* **WORK REQUEST**: All of the data needs to be printed again, exactly as written.

* **DATA EXCERPT**:

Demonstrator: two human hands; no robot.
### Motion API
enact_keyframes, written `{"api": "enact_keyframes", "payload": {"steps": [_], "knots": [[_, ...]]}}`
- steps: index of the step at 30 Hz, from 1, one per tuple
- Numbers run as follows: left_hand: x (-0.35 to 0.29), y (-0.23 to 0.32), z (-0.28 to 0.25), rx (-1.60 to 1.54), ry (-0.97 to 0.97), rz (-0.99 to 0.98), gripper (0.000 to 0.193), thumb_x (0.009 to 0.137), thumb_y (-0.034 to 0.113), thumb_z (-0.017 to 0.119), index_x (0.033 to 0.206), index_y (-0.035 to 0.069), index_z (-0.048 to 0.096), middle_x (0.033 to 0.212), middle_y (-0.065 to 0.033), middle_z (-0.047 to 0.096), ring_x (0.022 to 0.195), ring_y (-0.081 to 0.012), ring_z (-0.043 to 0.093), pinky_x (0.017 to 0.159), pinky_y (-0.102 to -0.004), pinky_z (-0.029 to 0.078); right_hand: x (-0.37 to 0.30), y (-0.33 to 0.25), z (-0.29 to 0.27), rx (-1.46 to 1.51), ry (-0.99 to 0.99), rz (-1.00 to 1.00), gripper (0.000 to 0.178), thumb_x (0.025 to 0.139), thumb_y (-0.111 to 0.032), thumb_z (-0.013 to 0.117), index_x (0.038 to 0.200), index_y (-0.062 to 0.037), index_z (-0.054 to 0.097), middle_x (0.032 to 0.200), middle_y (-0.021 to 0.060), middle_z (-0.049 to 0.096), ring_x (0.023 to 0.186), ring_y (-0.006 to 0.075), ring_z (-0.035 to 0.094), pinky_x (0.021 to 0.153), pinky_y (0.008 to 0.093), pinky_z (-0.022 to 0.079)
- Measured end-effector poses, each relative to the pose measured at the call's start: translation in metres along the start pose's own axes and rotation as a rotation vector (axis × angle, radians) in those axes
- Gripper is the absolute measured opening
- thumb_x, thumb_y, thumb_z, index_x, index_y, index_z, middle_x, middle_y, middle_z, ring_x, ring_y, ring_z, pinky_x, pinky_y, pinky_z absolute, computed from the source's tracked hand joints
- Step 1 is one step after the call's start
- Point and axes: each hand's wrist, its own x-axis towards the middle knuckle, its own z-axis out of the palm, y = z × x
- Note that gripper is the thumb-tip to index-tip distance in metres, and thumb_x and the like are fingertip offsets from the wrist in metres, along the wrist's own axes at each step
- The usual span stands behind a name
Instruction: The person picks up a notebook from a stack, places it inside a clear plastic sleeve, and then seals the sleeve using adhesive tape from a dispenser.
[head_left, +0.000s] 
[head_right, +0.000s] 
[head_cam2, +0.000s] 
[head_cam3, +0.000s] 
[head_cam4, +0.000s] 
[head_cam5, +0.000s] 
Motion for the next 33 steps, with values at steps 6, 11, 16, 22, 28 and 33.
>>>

* **TASK SOLUTION**:
Demonstrator: two human hands; no robot.
### Motion API
enact_keyframes, written `{"api": "enact_keyframes", "payload": {"steps": [_], "knots": [[_, ...]]}}`
- steps: index of the step at 30 Hz, from 1, one per tuple
- Numbers run as follows: left_hand: x (-0.35 to 0.29), y (-0.23 to 0.32), z (-0.28 to 0.25), rx (-1.60 to 1.54), ry (-0.97 to 0.97), rz (-0.99 to 0.98), gripper (0.000 to 0.193), thumb_x (0.009 to 0.137), thumb_y (-0.034 to 0.113), thumb_z (-0.017 to 0.119), index_x (0.033 to 0.206), index_y (-0.035 to 0.069), index_z (-0.048 to 0.096), middle_x (0.033 to 0.212), middle_y (-0.065 to 0.033), middle_z (-0.047 to 0.096), ring_x (0.022 to 0.195), ring_y (-0.081 to 0.012), ring_z (-0.043 to 0.093), pinky_x (0.017 to 0.159), pinky_y (-0.102 to -0.004), pinky_z (-0.029 to 0.078); right_hand: x (-0.37 to 0.30), y (-0.33 to 0.25), z (-0.29 to 0.27), rx (-1.46 to 1.51), ry (-0.99 to 0.99), rz (-1.00 to 1.00), gripper (0.000 to 0.178), thumb_x (0.025 to 0.139), thumb_y (-0.111 to 0.032), thumb_z (-0.013 to 0.117), index_x (0.038 to 0.200), index_y (-0.062 to 0.037), index_z (-0.054 to 0.097), middle_x (0.032 to 0.200), middle_y (-0.021 to 0.060), middle_z (-0.049 to 0.096), ring_x (0.023 to 0.186), ring_y (-0.006 to 0.075), ring_z (-0.035 to 0.094), pinky_x (0.021 to 0.153), pinky_y (0.008 to 0.093), pinky_z (-0.022 to 0.079)
- Measured end-effector poses, each relative to the pose measured at the call's start: translation in metres along the start pose's own axes and rotation as a rotation vector (axis × angle, radians) in those axes
- Gripper is the absolute measured opening
- thumb_x, thumb_y, thumb_z, index_x, index_y, index_z, middle_x, middle_y, middle_z, ring_x, ring_y, ring_z, pinky_x, pinky_y, pinky_z absolute, computed from the source's tracked hand joints
- Step 1 is one step after the call's start
- Point and axes: each hand's wrist, its own x-axis towards the middle knuckle, its own z-axis out of the palm, y = z × x
- Note that gripper is the thumb-tip to index-tip distance in metres, and thumb_x and the like are fingertip offsets from the wrist in metres, along the wrist's own axes at each step
- The usual span stands behind a name
Instruction: The person picks up a notebook from a stack, places it inside a clear plastic sleeve, and then seals the sleeve using adhesive tape from a dispenser.
[head_left, +0.000s] 
[head_right, +0.000s] 
[head_cam2, +0.000s] 
[head_cam3, +0.000s] 
[head_cam4, +0.000s] 
[head_cam5, +0.000s] 
Motion for the next 33 steps, with values at steps 6, 11, 16, 22, 28 and 33.
>>>

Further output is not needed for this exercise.